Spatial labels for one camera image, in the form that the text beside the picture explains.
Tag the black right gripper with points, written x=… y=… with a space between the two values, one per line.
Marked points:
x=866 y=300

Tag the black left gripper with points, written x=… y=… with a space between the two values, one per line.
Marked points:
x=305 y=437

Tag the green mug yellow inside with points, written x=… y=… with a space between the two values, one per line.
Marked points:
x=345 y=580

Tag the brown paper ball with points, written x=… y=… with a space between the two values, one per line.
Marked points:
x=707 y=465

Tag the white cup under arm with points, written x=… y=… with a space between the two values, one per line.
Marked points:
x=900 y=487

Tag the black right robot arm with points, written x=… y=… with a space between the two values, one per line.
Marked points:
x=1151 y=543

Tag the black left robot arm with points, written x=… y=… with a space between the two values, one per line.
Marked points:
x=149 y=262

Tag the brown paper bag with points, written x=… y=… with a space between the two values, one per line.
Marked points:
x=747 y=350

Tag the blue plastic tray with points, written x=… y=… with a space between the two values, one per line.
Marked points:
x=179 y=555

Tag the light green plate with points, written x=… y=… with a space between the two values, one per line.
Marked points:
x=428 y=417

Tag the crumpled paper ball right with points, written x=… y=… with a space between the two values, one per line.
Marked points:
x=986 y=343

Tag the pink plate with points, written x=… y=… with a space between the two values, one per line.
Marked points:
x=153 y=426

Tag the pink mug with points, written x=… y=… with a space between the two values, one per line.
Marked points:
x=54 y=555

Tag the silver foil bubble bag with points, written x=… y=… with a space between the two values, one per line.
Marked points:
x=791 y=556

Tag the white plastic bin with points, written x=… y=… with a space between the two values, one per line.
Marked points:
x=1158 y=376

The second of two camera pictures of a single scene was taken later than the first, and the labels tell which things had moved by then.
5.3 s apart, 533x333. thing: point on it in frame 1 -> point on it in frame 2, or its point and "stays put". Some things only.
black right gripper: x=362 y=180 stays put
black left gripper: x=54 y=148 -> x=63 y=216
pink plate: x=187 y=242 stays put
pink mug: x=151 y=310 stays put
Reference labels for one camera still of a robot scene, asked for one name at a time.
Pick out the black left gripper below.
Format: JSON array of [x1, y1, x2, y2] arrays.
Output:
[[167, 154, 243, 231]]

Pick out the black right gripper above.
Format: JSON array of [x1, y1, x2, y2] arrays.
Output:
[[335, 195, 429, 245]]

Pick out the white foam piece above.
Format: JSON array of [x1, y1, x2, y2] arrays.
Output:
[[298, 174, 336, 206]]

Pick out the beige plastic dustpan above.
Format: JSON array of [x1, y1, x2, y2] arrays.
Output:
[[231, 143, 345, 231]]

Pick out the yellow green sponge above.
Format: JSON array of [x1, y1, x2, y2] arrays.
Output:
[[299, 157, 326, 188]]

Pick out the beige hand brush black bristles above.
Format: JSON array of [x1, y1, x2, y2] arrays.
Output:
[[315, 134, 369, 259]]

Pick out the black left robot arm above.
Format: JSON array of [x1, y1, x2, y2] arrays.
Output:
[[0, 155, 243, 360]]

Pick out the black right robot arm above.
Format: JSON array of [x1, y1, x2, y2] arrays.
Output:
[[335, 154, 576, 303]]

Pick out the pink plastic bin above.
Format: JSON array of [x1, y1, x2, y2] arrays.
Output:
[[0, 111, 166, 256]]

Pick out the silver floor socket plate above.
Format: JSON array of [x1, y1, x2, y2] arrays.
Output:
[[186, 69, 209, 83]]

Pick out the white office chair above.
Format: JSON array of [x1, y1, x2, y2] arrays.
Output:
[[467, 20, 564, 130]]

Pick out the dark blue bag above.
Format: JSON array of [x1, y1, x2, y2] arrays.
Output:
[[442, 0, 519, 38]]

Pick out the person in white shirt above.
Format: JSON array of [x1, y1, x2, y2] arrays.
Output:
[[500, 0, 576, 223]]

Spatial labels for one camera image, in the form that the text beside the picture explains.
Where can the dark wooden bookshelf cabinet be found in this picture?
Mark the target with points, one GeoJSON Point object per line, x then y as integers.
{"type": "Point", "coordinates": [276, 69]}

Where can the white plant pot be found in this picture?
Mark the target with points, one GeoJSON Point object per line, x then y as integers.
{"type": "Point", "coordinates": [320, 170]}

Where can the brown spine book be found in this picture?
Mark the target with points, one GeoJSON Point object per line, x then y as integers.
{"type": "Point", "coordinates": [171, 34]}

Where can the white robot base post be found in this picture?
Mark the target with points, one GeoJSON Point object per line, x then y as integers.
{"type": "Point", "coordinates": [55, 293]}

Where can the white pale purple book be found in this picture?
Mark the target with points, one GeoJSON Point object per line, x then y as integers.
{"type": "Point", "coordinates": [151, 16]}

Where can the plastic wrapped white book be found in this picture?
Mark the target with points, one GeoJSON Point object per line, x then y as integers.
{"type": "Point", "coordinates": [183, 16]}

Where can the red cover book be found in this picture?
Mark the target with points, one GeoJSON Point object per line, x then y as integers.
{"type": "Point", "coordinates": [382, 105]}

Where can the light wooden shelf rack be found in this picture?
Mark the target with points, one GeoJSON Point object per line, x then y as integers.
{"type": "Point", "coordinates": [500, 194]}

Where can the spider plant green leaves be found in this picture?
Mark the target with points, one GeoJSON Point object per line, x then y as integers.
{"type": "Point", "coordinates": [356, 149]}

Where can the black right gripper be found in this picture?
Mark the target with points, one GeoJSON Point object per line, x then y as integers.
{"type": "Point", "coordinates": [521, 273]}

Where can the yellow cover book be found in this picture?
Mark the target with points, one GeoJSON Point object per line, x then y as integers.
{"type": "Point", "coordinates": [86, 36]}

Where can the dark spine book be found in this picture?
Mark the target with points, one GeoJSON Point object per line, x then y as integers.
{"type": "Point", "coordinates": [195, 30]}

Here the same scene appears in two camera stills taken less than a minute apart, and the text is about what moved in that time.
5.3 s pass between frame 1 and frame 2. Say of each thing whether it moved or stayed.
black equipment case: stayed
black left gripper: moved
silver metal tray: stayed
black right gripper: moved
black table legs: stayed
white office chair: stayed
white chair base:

### TASK DETAILS
Return every line of the material word for word.

### TASK RESPONSE
Spatial labels for one camera image, in the form that the text beside the picture explains.
Tag the black right gripper with points, written x=… y=… with a space between the two values, one per line.
Marked points:
x=866 y=300

Tag the black left gripper with points, written x=… y=… with a space between the two values, one per line.
Marked points:
x=305 y=437

Tag the green mug yellow inside with points, written x=… y=… with a space between the two values, one per line.
Marked points:
x=345 y=580

Tag the brown paper ball with points, written x=… y=… with a space between the two values, one per line.
Marked points:
x=707 y=465

Tag the white cup under arm with points, written x=… y=… with a space between the two values, one per line.
Marked points:
x=900 y=487

Tag the black right robot arm with points, written x=… y=… with a space between the two values, one per line.
Marked points:
x=1151 y=543

Tag the black left robot arm with points, written x=… y=… with a space between the two values, one per line.
Marked points:
x=149 y=262

Tag the brown paper bag with points, written x=… y=… with a space between the two values, one per line.
Marked points:
x=747 y=350

Tag the blue plastic tray with points, written x=… y=… with a space between the two values, one per line.
Marked points:
x=179 y=555

Tag the light green plate with points, written x=… y=… with a space between the two values, one per line.
Marked points:
x=428 y=417

Tag the crumpled paper ball right with points, written x=… y=… with a space between the two values, one per line.
Marked points:
x=986 y=343

Tag the pink plate with points, written x=… y=… with a space between the two values, one per line.
Marked points:
x=153 y=426

Tag the pink mug with points, written x=… y=… with a space between the two values, one per line.
Marked points:
x=54 y=555

Tag the silver foil bubble bag with points, written x=… y=… with a space between the two values, one per line.
Marked points:
x=791 y=556

Tag the white plastic bin with points, written x=… y=… with a space between the two values, one per line.
Marked points:
x=1158 y=376

The second of two camera pictures of a single scene was taken later than the first, and the labels tell which things had moved by then.
5.3 s apart, 533x333. thing: point on it in frame 1 -> point on it in frame 2, or its point and "stays put". Some things only.
black right gripper: x=362 y=180 stays put
black left gripper: x=54 y=148 -> x=63 y=216
pink plate: x=187 y=242 stays put
pink mug: x=151 y=310 stays put
Reference labels for one camera still of a robot scene, asked for one name at a time.
Pick out the black left gripper below.
Format: JSON array of [x1, y1, x2, y2] arrays.
Output:
[[167, 154, 243, 231]]

Pick out the black right gripper above.
Format: JSON array of [x1, y1, x2, y2] arrays.
Output:
[[335, 195, 429, 245]]

Pick out the white foam piece above.
Format: JSON array of [x1, y1, x2, y2] arrays.
Output:
[[298, 174, 336, 206]]

Pick out the beige plastic dustpan above.
Format: JSON array of [x1, y1, x2, y2] arrays.
Output:
[[231, 143, 345, 231]]

Pick out the yellow green sponge above.
Format: JSON array of [x1, y1, x2, y2] arrays.
Output:
[[299, 157, 326, 188]]

Pick out the beige hand brush black bristles above.
Format: JSON array of [x1, y1, x2, y2] arrays.
Output:
[[315, 134, 369, 259]]

Pick out the black left robot arm above.
Format: JSON array of [x1, y1, x2, y2] arrays.
Output:
[[0, 155, 243, 360]]

Pick out the black right robot arm above.
Format: JSON array of [x1, y1, x2, y2] arrays.
Output:
[[335, 154, 576, 303]]

Pick out the pink plastic bin above.
Format: JSON array of [x1, y1, x2, y2] arrays.
Output:
[[0, 111, 166, 256]]

Pick out the silver floor socket plate above.
Format: JSON array of [x1, y1, x2, y2] arrays.
Output:
[[186, 69, 209, 83]]

Pick out the white office chair above.
Format: JSON array of [x1, y1, x2, y2] arrays.
Output:
[[467, 20, 564, 130]]

Pick out the dark blue bag above.
Format: JSON array of [x1, y1, x2, y2] arrays.
Output:
[[442, 0, 519, 38]]

Pick out the person in white shirt above.
Format: JSON array of [x1, y1, x2, y2] arrays.
Output:
[[500, 0, 576, 223]]

Spatial labels for one camera image, in the form that the text beside the picture explains.
Where can the dark wooden bookshelf cabinet be found in this picture?
Mark the target with points, one GeoJSON Point object per line, x then y as integers.
{"type": "Point", "coordinates": [276, 69]}

Where can the white plant pot be found in this picture?
Mark the target with points, one GeoJSON Point object per line, x then y as integers.
{"type": "Point", "coordinates": [320, 170]}

Where can the brown spine book be found in this picture?
Mark the target with points, one GeoJSON Point object per line, x then y as integers.
{"type": "Point", "coordinates": [171, 34]}

Where can the white robot base post be found in this picture?
Mark the target with points, one GeoJSON Point object per line, x then y as integers.
{"type": "Point", "coordinates": [55, 293]}

Where can the white pale purple book be found in this picture?
Mark the target with points, one GeoJSON Point object per line, x then y as integers.
{"type": "Point", "coordinates": [151, 16]}

Where can the plastic wrapped white book be found in this picture?
Mark the target with points, one GeoJSON Point object per line, x then y as integers.
{"type": "Point", "coordinates": [183, 16]}

Where can the red cover book be found in this picture?
Mark the target with points, one GeoJSON Point object per line, x then y as integers.
{"type": "Point", "coordinates": [382, 105]}

Where can the light wooden shelf rack be found in this picture?
Mark the target with points, one GeoJSON Point object per line, x then y as integers.
{"type": "Point", "coordinates": [500, 194]}

Where can the spider plant green leaves be found in this picture?
Mark the target with points, one GeoJSON Point object per line, x then y as integers.
{"type": "Point", "coordinates": [356, 149]}

Where can the black right gripper be found in this picture?
Mark the target with points, one GeoJSON Point object per line, x then y as integers.
{"type": "Point", "coordinates": [521, 273]}

Where can the yellow cover book be found in this picture?
Mark the target with points, one GeoJSON Point object per line, x then y as integers.
{"type": "Point", "coordinates": [86, 36]}

Where can the dark spine book be found in this picture?
Mark the target with points, one GeoJSON Point object per line, x then y as integers.
{"type": "Point", "coordinates": [195, 30]}

Here the same scene appears in two camera stills taken less than a minute apart, and the text is about what moved in that time.
5.3 s pass between frame 1 and frame 2. Say of each thing whether it moved or stayed.
black equipment case: stayed
black left gripper: moved
silver metal tray: stayed
black right gripper: moved
black table legs: stayed
white office chair: stayed
white chair base:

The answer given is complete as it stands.